First-year medical students can't believe the star treatment they get from the public, when people find out they are enrolled at the Northern Medical Program.

The NMP turned 10 years old with a birthday party on Friday at its UNBC headquarters. Several dignitaries and a lot of students were on hand to celebrate the province's first medical school outside of the Lower Mainland.

"Whenever I'd mention I was in the NMP, the response was so excited," said Dr. Heather Smith, a member of the very first NMP cohort and now a family practitioner. "I really knew it was a big deal when we made the front page of The Citizen just because we took our exams."

And she remembers a particular patient during a squeamish procedure calling her into the action.

"Well where's that med student?" the patient told the attending doctor. "She should put her finger there too."

But that generosity of spirit hasn't waned. The new crop of first-year students reports the same celebrity status out in the community and a mentorship ethic among local medical professionals that would stagger med students in other cities. Former Prince Rupert student Susan Luong and former 108 Mile Ranch resident Scott Matlock - both of whom moved to Prince George to attend UNBC undergraduate studies - decided to stay on as part of the UNBC-UBC jointly operated Northern Medical Program.

"I saw the tight-knit atmosphere among the medical students, and the faculty was always so enthusiastic and excited to be working in the north," said Matlock.
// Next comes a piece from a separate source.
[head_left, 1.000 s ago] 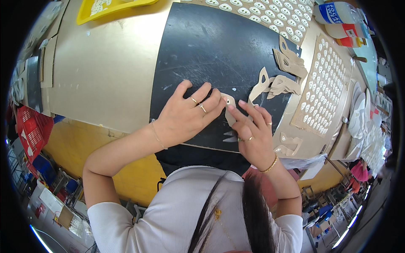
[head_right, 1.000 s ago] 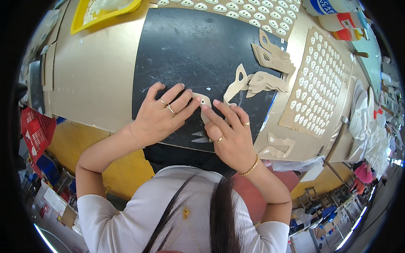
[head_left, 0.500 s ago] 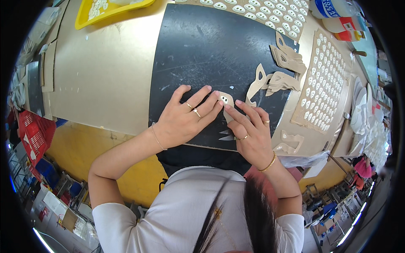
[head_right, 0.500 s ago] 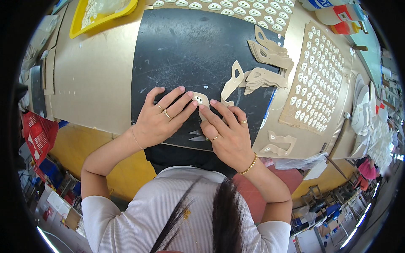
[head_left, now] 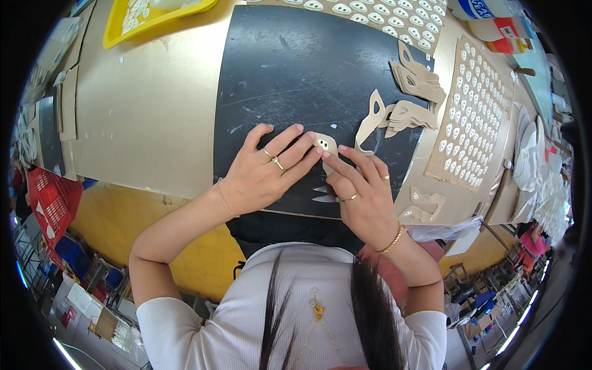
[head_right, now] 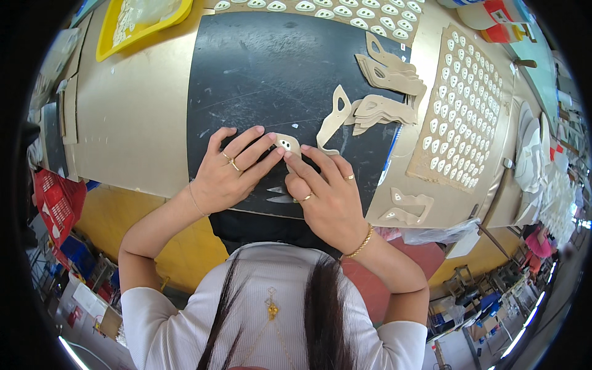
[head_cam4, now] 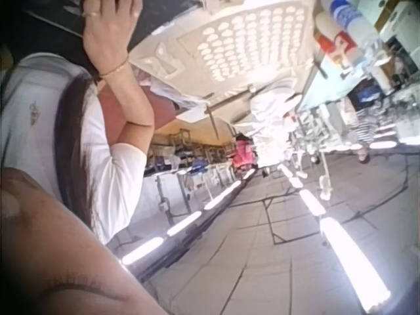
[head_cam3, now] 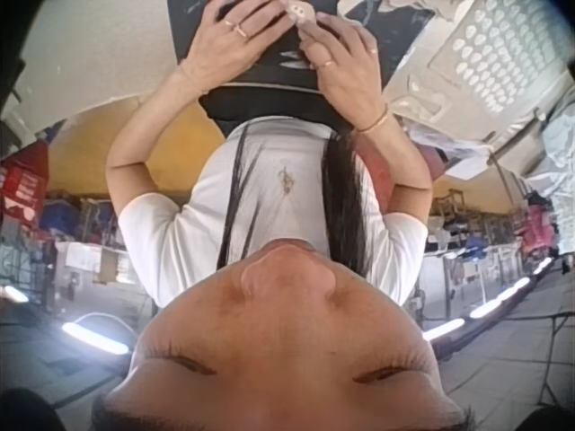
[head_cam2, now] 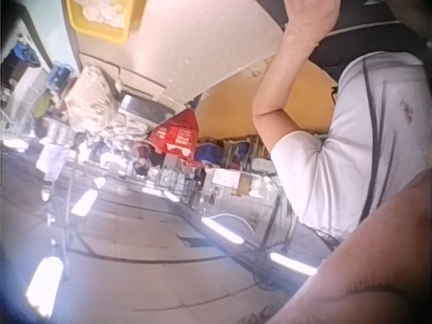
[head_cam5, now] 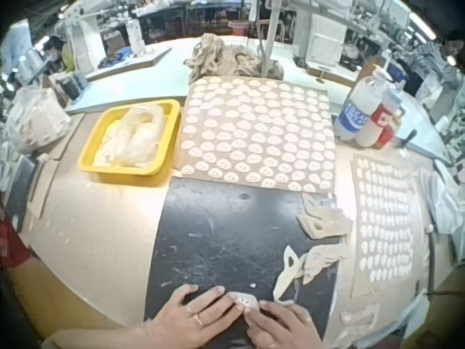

"It's been here for 10 years now, but the patients we talk to just light up when they find out we are training to be doctors," said Luong.

Both are impressed by the small numbers of students per instructor, and mentioned over and over again about how much support there is for their education from the medical professionals already working in the area.

According to the latest statistics - a hard set of numbers to crunch considering the NMP is only 10 years old and it takes 14 years for some students to obtain their credentials in some specialties not offered in this area - the NMP's original purpose is already coming to pass. Dr. Paul Winwood, the associate dean overseeing the program, said 30 per cent of those grads are already working in the north and two-thirds of the overall grads are working in rural and/or remote areas.

And who knows how many will spend time in other regions only to come back to the north later?

Also, the students added, even if they choose to practice medicine somewhere outside the north (both Luong and Matlock had at least tentative plans to remain in the region to practice) they would forever be ambassadors for northern B.C.

The dignitaries who attended all spoke of the hard work necessary to convince the provincial government to establish the NMP, find the money for that investment, and clear the multitude of political and fiscal hurdles that challenged the notion.

MLA Shirley Bond was, when the time to plan the medical school came up, the Minister of Advanced Education and had a deep love for the notion. She had been convinced by the organizers - most of them medical professionals - of a community rally in 2000 that demanded a northern solution to deep problems in the overall medical system all across this region. She said "I still get chills when I think about the call" she got from then-premier Gordon Campbell telling her to go ahead with the program.

UNBC's longtime president Charles Jago said "they were not easy discussions. They were often heated," as the preliminary notion for a Prince George medical school took shape. He said he went to Campbell when he was still an opposition leader "and I asked him if this was a ball he was going to carry or a ball he was going to drop, and he told me he would carry it."

The history of that ball being carried is much longer than 10 years, but the last decade is the 10 years that count most, with dozens of new doctors each year now coming out of the Northern Medical Program and taking up positions by the bedsides of patients here and around the world who need their skills.